The Challengers returned in a limited series, Challengers of the Unknown (vol. 2) (1991), by writer Jeph Loeb and artist Tim Sale. It ran eight issues and was reprinted in trade paperback as Challengers of the Unknown Must Die! (2004). This series depicted the Challengers in middle age, breaking up after a tragic accident and coming back together as a team. Loeb hoped for a monthly title, and planned at least a second limited series, but neither volume materialized. Elements of this revival later appeared in several Superboy stories around the turn of the millennium, as a second, unrelated group had a title in the late 1990s as part of the Weirdoverse line.

In 2000, DC published a one-shot, Silver Age: Challengers of the Unknown, done in the style of the original Silver Age of Comic Books Challengers.

The fifth volume of Challengers of the Unknown, a five-issue limited series, was published from December 2024 to April 2025 as part of the DC All In publishing initiative. The series is written by Christopher Cantwell, with art by Sean Izaakse. The original team, Ace Morgan, June Robbins, Prof Haley, Red Ryan, and Rocky Davis, is featured, collaborating with the Justice League to address threats to the galaxy. A mysterious foe from their past, connected to Darkseid's Omega energy, plays a significant role in the narrative.

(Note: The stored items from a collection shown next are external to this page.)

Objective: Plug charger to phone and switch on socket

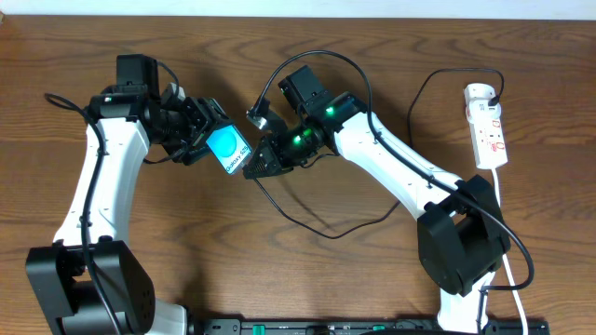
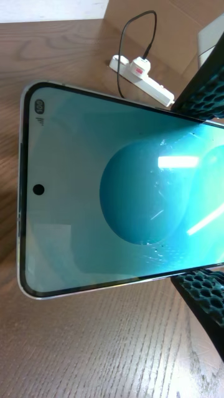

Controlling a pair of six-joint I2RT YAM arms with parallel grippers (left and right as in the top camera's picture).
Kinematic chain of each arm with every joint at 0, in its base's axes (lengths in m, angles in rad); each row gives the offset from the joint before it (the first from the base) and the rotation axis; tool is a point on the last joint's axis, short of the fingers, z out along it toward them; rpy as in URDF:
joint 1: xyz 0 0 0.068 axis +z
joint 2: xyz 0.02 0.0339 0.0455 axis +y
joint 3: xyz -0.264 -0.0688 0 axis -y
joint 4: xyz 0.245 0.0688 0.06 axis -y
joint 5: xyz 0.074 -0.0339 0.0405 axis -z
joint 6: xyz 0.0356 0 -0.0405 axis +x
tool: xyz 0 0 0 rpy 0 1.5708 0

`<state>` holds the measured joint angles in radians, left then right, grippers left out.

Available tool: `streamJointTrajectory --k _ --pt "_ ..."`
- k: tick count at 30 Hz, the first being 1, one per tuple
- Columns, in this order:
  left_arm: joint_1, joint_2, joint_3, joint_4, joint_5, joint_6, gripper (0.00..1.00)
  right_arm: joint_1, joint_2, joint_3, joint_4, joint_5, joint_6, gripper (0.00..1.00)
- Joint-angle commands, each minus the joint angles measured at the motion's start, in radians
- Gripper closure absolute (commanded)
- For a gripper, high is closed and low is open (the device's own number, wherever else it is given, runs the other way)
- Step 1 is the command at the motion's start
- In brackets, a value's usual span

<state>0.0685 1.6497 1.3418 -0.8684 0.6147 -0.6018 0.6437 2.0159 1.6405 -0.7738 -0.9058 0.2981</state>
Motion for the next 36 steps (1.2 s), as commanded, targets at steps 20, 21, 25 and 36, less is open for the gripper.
streamJointTrajectory --k 20,21,25,36 --pt "0.000 -0.002 0.024 -0.010 0.029 0.014 0.93 0.005 -0.001 -0.002 0.056 0.052 0.072 0.99" --pt "0.000 -0.002 0.024 -0.010 0.029 0.014 0.93 0.005 -0.001 -0.002 0.057 0.052 0.072 0.99" --pt "0.000 -0.002 0.024 -0.012 0.029 0.014 0.93 0.005 -0.001 -0.002 0.072 0.066 0.098 0.99" --pt "0.000 -0.002 0.024 -0.013 0.029 0.016 0.93 0.005 -0.001 -0.002 0.115 0.089 0.136 0.99"
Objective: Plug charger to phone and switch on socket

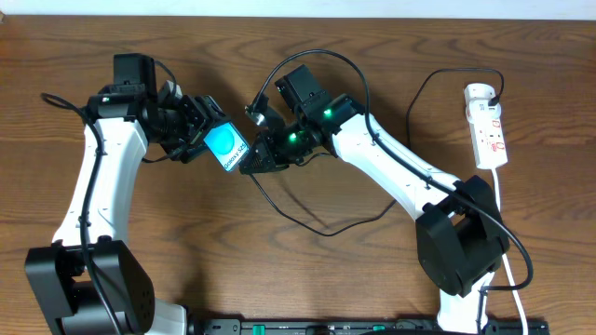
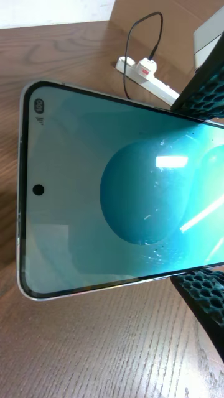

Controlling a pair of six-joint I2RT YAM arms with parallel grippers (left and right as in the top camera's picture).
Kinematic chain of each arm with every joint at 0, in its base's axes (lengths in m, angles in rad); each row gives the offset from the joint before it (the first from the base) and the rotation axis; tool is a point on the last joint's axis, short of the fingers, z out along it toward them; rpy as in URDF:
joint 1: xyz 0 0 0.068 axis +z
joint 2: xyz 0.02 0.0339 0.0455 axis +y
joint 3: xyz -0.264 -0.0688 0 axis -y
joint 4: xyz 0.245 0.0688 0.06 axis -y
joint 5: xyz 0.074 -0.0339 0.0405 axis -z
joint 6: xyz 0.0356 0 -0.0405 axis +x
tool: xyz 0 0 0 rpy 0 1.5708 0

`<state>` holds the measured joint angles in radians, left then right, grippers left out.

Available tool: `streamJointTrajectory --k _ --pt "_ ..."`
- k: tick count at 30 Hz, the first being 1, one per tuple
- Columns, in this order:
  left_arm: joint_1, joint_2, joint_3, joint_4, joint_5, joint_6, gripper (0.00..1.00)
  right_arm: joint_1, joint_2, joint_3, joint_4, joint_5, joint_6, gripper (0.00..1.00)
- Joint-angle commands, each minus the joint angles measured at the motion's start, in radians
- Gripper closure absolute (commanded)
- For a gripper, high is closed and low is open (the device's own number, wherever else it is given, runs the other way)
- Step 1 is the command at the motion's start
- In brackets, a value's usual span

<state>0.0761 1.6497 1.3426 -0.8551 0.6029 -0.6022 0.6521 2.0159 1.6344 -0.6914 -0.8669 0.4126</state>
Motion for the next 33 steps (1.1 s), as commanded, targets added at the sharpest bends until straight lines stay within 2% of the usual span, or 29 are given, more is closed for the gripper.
streamJointTrajectory --k 1,33 --pt "-0.007 -0.002 0.023 -0.026 0.041 0.019 0.93 -0.003 -0.001 0.005 0.035 0.050 0.022 0.99" --pt "-0.007 -0.002 0.023 -0.064 0.041 0.022 0.93 -0.003 -0.001 0.005 0.060 0.075 0.035 0.99"
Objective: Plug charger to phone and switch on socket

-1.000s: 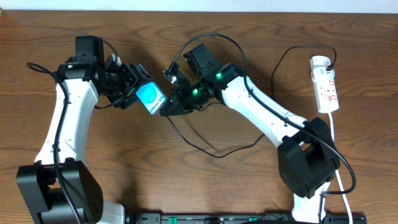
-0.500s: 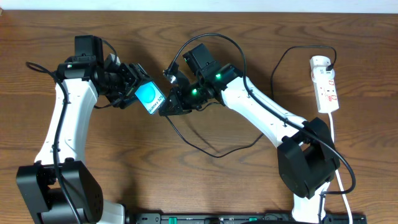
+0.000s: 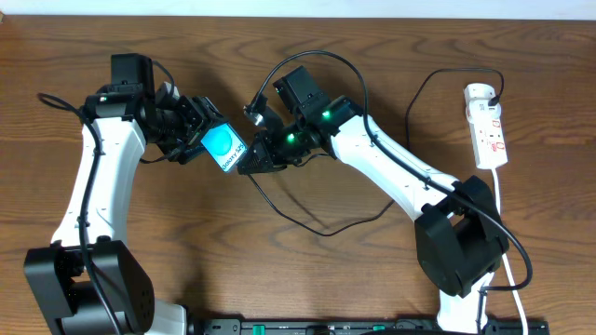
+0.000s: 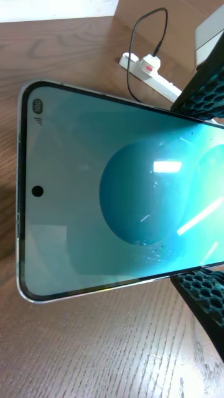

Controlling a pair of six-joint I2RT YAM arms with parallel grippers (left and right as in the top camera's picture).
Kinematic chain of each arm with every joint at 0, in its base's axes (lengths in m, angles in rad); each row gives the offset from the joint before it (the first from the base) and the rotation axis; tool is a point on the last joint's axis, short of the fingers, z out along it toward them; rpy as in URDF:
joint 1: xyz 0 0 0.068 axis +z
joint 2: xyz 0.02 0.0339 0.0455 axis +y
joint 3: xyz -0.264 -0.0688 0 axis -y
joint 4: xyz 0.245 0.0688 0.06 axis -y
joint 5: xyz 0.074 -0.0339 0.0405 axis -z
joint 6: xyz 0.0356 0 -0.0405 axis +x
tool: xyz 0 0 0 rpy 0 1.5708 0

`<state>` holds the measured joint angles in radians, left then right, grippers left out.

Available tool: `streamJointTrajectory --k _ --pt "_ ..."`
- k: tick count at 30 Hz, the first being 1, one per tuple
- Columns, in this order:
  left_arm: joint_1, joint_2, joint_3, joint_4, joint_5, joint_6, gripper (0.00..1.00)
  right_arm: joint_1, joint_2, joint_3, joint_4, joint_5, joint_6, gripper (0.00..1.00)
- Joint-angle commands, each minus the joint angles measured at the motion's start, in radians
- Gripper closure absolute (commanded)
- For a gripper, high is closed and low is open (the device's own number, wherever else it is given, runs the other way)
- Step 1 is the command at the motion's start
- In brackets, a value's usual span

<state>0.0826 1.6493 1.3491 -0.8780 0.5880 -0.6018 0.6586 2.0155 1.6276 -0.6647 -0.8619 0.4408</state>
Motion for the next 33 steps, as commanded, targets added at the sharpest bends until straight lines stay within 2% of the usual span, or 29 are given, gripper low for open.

==Fictional group history==
The roster included Ace Morgan, Prof Haley, Rocky Davis and Red Ryan, with their occasional companion June Robbins. Ryan was killed and briefly replaced by his younger brother Marty, a pop singer who used the anagram ID of Tino Manarry. Ryan returned from the dead and Tino was written out after suffering an injury that left him blind. Toward the end of the original series, a woman with an occult background named Corinna Stark acted as a fifth member of the team.

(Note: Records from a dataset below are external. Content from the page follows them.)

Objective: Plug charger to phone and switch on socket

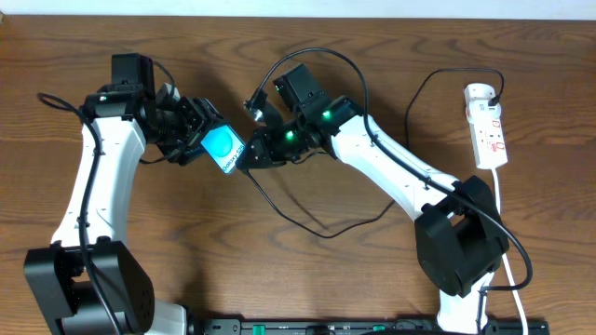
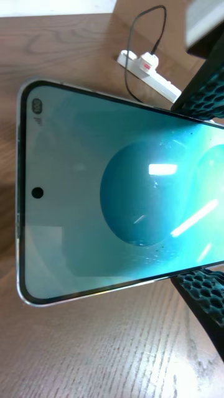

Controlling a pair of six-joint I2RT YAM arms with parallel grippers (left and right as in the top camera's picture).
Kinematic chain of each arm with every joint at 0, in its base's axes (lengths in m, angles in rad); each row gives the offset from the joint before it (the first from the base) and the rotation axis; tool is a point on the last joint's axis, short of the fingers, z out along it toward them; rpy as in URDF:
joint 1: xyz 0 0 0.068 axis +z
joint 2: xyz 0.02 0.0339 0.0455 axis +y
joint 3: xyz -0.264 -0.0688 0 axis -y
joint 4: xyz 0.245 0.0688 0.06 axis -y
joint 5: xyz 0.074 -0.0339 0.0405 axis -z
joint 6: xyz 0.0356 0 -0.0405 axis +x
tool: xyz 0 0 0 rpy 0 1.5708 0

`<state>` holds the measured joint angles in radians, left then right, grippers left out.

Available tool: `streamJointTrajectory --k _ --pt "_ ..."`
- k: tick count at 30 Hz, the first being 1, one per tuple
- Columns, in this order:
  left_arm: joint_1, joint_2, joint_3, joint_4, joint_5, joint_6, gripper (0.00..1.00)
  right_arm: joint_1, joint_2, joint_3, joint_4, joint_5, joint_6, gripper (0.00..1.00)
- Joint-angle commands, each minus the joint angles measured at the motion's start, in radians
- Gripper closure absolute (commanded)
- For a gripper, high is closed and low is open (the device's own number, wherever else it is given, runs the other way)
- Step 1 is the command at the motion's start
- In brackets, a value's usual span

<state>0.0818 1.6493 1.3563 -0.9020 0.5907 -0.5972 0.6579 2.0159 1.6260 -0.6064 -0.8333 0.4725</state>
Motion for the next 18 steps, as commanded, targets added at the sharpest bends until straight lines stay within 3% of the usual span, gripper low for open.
streamJointTrajectory --k 1,11,18 --pt "-0.013 -0.002 0.009 -0.017 0.053 0.029 0.93 -0.009 -0.001 0.013 0.010 0.042 0.002 0.79" --pt "-0.013 -0.002 0.009 -0.016 0.052 0.029 0.93 -0.009 -0.001 0.013 0.010 0.042 0.002 0.64" --pt "-0.013 -0.002 0.009 -0.017 -0.008 0.029 0.93 -0.009 -0.001 0.013 0.009 0.042 -0.006 0.37"
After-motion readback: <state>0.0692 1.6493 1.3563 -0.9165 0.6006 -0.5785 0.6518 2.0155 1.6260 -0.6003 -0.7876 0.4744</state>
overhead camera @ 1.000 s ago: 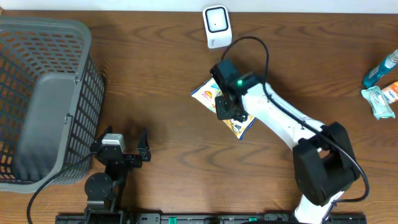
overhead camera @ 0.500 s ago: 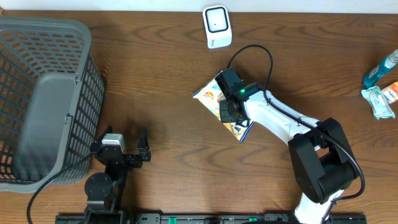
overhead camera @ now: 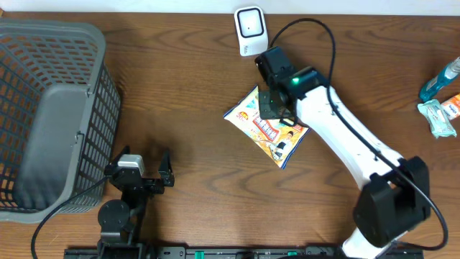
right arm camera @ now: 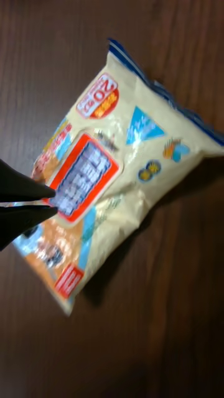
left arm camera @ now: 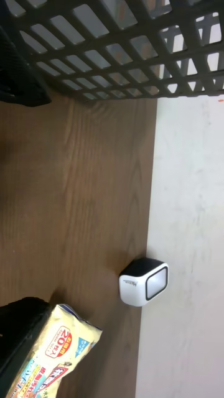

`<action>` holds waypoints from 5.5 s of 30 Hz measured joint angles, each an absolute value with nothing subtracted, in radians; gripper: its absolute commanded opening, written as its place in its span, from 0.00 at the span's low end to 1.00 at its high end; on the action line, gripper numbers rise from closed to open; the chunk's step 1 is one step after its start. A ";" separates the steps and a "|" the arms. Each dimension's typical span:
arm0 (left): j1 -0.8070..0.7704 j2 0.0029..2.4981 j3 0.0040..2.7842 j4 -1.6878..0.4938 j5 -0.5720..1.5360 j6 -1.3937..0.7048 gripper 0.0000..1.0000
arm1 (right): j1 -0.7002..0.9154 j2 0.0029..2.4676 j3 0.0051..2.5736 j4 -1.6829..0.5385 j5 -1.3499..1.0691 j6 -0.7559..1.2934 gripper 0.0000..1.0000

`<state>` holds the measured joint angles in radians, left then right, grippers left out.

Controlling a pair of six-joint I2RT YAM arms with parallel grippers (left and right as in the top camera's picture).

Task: Scan the item barcode

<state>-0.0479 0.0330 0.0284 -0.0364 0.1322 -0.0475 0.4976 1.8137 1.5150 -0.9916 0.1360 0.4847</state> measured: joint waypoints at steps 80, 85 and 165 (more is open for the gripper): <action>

===Countdown to Final Crisis===
Prepublication solicitations for various Countdown to Final Crisis tie-ins referred to the group of Donna Troy, Jason Todd, Kyle Rayner, and "Bob" (a nefarious, renegade "purist" Monitor), as "Challengers from Beyond". This group went on a quest through the newly formed multiverse to find Ray Palmer, whom Bob claimed was essential to the survival of the universe. Eventually the Earth heroes were betrayed by Bob, who sought to kill Palmer, rather than protect him or acquire his aid. Palmer, Troy, Todd, and Rayner found themselves involved in a war between the Monitors and Monarch's forces. Later they traveled to Apokolips, where they teamed up with Jimmy Olsen, Forager, Karate Kid and Triplicate Girl. After returning to Earth, Troy, Rayner, Forager, and Palmer decided to team up again. They traveled to the Monitors' headquarters, where they informed the shocked beings that they would be watching over them as a sort of interdimensional border guards.

===The Brave and the Bold===
The 2007 revival of The Brave and the Bold series features a storyline involving the Challengers. Destiny of the Endless reveals to Supergirl and Lobo that his Book of Destiny has changed because there appeared to be men who existed, but were not recorded in the book, and their undocumented actions made the book unreliable. Destiny cast the book away, and it was eventually recovered by Batman and Green Lantern with the help of the Challengers, the men in question, who become the new holders of the book. Destiny later reclaims the book.

Leslie "Rocky" Davis appears regularly in Doom Patrol, in which he serves as something of a counselor to the members of that team, and resides on Oolong Island.

===Post-Flashpoint===

In 2011, the DC Universe was dramatically altered, giving very different back stories to many of its heroes and villains. This version of the Challengers incorporates elements of the original and 1990s lineups.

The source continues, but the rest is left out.